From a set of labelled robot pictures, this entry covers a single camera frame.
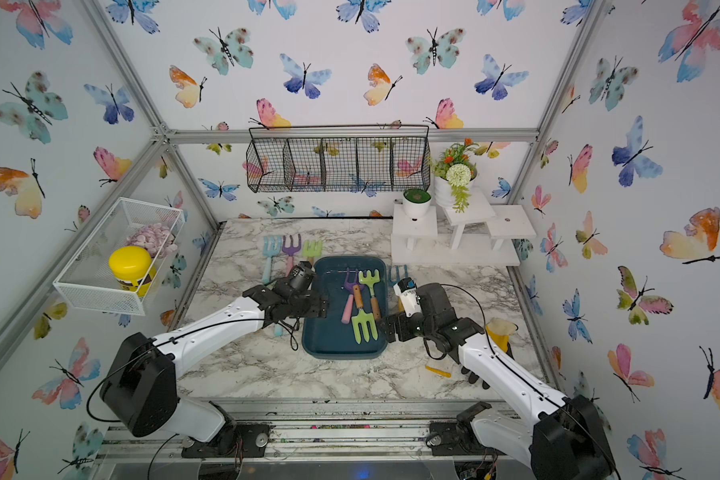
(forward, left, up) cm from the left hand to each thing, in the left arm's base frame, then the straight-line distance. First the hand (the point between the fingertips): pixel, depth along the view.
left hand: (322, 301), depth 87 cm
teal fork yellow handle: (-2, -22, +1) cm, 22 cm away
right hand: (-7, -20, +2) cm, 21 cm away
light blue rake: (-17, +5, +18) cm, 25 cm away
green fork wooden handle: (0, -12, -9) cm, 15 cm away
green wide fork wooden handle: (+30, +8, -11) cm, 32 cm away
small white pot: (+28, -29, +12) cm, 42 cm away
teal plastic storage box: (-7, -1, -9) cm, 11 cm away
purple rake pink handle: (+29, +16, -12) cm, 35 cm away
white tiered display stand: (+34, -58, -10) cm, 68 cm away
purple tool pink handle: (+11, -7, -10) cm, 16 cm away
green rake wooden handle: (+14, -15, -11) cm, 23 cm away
---
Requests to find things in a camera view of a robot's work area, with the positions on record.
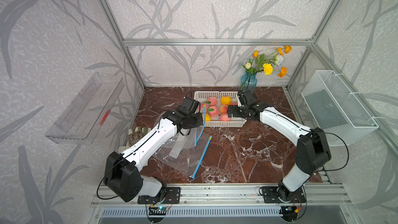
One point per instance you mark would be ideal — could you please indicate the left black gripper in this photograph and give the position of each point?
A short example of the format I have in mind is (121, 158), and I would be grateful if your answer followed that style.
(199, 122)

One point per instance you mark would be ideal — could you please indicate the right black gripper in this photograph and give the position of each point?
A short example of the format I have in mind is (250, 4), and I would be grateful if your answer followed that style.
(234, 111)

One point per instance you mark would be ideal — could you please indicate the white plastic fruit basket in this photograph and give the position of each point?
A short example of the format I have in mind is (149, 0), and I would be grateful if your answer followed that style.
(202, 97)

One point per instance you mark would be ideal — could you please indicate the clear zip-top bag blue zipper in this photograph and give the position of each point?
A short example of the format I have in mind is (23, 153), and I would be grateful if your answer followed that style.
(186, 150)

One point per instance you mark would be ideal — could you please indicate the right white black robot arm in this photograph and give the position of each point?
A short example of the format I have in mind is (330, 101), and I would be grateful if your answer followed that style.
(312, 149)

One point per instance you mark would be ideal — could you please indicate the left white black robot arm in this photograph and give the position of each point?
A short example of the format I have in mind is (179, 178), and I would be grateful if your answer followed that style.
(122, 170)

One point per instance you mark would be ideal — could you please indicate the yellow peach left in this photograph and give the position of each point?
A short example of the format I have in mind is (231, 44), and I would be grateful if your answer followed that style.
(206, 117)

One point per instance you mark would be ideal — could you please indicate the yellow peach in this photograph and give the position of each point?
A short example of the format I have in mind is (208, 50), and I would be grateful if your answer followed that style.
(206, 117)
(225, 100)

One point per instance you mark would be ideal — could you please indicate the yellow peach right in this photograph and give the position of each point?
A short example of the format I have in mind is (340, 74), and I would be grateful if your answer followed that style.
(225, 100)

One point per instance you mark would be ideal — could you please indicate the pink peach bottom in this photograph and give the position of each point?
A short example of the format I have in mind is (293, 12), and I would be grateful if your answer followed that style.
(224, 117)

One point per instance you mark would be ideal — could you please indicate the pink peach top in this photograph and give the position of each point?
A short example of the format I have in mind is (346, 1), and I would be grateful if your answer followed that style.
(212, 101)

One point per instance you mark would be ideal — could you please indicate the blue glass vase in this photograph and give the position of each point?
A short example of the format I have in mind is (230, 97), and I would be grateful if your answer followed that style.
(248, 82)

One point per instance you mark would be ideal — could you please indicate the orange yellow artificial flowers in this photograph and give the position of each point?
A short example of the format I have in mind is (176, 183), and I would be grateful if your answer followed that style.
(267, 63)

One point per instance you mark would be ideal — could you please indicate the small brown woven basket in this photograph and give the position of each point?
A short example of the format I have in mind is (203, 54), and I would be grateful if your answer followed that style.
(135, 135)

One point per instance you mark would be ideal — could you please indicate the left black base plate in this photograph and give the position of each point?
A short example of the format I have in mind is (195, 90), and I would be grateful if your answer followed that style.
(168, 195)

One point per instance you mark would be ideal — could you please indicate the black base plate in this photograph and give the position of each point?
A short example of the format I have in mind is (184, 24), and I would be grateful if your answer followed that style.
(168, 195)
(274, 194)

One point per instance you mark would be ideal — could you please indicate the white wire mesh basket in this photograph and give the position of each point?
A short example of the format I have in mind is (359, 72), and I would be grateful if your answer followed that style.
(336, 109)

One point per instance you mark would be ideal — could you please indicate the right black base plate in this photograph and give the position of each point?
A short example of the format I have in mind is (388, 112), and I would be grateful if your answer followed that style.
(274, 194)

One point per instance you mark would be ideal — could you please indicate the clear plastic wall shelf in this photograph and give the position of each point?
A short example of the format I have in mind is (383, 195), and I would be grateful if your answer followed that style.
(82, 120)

◆ The problem ◆
Copy exactly the stretch of data above from the line with "purple rake pink" through the line with "green rake wooden", and omit all other lines.

◆ Solution ◆
purple rake pink handle: (+29, +16, -12) cm, 35 cm away
white tiered display stand: (+34, -58, -10) cm, 68 cm away
purple tool pink handle: (+11, -7, -10) cm, 16 cm away
green rake wooden handle: (+14, -15, -11) cm, 23 cm away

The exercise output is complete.